Your question scope is rather large.
About wether linux containers and docker are usable for what you have in mind: yes, definitely. Containers are lightweight and cheap to deploy (way cheaper than VM), and using containers for continuous deployment / parallel testing does work very well.
Now, here is how docker works: you create a dockerfile that describes what services your application requires inside the container (mysql, php, whatever), what specific tuning / setup on the container OS you need, and where to put your application code. Then you create an "image" from that dockerfile, finally start a new container from that image, and that container will be entirely standalone, providing a "clean room" context for your application to execute.
The container has a specific ip, and will expose the services you choose on it. These services will then be NATed onto the host (you might even choose on which port at start time). Then it's rather simple to reverse proxy these using nginx so to serve these containers from various domain names / urls.

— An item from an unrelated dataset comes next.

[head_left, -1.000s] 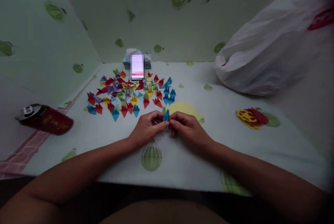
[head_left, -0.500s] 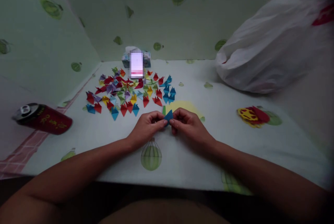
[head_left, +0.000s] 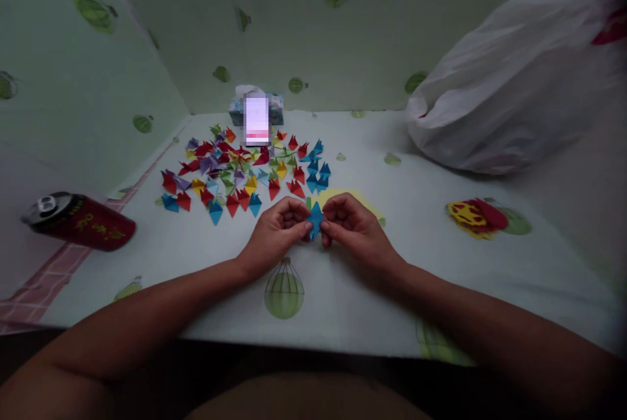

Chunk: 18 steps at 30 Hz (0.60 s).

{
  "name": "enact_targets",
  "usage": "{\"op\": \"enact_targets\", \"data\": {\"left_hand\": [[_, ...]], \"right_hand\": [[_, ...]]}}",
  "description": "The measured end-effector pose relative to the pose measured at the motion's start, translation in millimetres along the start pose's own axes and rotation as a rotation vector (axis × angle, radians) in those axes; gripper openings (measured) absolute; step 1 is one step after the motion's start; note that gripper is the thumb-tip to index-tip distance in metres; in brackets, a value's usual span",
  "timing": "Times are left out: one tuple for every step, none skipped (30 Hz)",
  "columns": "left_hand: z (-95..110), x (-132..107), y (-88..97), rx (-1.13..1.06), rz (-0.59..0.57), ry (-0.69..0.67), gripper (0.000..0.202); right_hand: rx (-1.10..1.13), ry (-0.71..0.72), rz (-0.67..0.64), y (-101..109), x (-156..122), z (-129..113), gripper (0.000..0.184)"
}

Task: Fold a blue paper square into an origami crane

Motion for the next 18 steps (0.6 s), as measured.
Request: {"op": "enact_targets", "data": {"left_hand": [[0.0, 0.0, 0.2, 0.007, 0.004, 0.001, 0.021], [0.0, 0.1, 0.4, 0.012, 0.008, 0.004, 0.021], [-0.2, 0.1, 0.6, 0.012, 0.012, 0.007, 0.021], [-0.4, 0.2, 0.8, 0.009, 0.015, 0.011, 0.022], [-0.7, 0.2, 0.8, 0.006, 0.014, 0.015, 0.023], [-1.0, 0.3, 0.7, 0.002, 0.011, 0.019, 0.023], [-1.3, 0.4, 0.7, -0.002, 0.009, 0.022, 0.023], [-1.5, 0.5, 0.9, -0.007, 0.009, 0.023, 0.023], [-1.6, 0.6, 1.1, -0.012, 0.010, 0.023, 0.024], [-1.9, 0.7, 1.2, -0.014, 0.009, 0.025, 0.024], [-2.2, 0.8, 1.2, -0.013, 0.008, 0.027, 0.024], [-2.5, 0.9, 1.1, -0.010, 0.007, 0.028, 0.024], [-2.8, 0.9, 1.0, -0.004, 0.006, 0.028, 0.023], [-2.9, 1.0, 1.0, 0.002, 0.006, 0.027, 0.023], [-3.0, 1.0, 1.1, 0.004, 0.007, 0.026, 0.022], [-3.1, 1.0, 1.3, 0.001, 0.010, 0.026, 0.022], [-3.2, 0.9, 1.5, -0.005, 0.010, 0.028, 0.022], [-3.5, 0.8, 1.6, -0.012, 0.009, 0.034, 0.021]], "right_hand": [[-0.004, -0.006, 0.007, 0.4, -0.2, 0.1, 0.020], [-0.007, -0.012, 0.015, 0.9, -0.4, 0.4, 0.021], [-0.012, -0.021, 0.021, 1.3, -0.5, 0.9, 0.022], [-0.016, -0.033, 0.024, 1.6, -0.6, 1.7, 0.022], [-0.019, -0.042, 0.025, 1.8, -0.5, 2.4, 0.022], [-0.020, -0.051, 0.024, 1.9, -0.4, 3.2, 0.022], [-0.020, -0.057, 0.025, 2.2, -0.1, 3.7, 0.022], [-0.017, -0.060, 0.026, 2.5, 0.1, 4.0, 0.022], [-0.015, -0.061, 0.026, 2.8, 0.4, 4.2, 0.021], [-0.014, -0.062, 0.025, 3.0, 0.8, 4.4, 0.021], [-0.015, -0.062, 0.022, 2.9, 1.1, 4.7, 0.020], [-0.015, -0.060, 0.020, 2.9, 1.3, 4.7, 0.019], [-0.014, -0.056, 0.020, 3.0, 1.5, 4.6, 0.018], [-0.013, -0.055, 0.018, 2.9, 1.6, 4.7, 0.018], [-0.011, -0.054, 0.017, 2.8, 1.5, 4.7, 0.017], [-0.009, -0.053, 0.016, 2.7, 1.4, 4.4, 0.017], [-0.009, -0.052, 0.016, 2.7, 1.2, 4.1, 0.016], [-0.013, -0.052, 0.016, 2.8, 0.9, 3.7, 0.014]]}}
Point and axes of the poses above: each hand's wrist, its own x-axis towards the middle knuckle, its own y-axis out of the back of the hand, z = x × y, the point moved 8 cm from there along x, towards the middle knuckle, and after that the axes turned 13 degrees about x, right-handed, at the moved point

You can learn about dockerfile (and docker generally) here: http://docs.docker.io/en/latest/
If I were indeed to test branches that way, I would:
- write a Dockerfile describing my application stack, and push it on every branch of my project
- use a CI tool (jenkins, strider, whatever) and have it hooked into github so that it would build a new image on every pushed commit (docker build -rm -t me/myproject:branchname), and then stop the previously running container for that branch, and start a new container from the newly built image (assuming the build succeeded)
- setup my host nginx as a reverse proxy, mapping, say
http://example/branch
tohttp://localhost:NATTED_PORT/
Note that Hipache (https://github.com/dotcloud/hipache) might be an alternative to fiddling with nginx as a proxy though I have no first hand experience with it.
This is a rough description of the steps involved, and you probably have some learning to do, but that should put you on track I hope.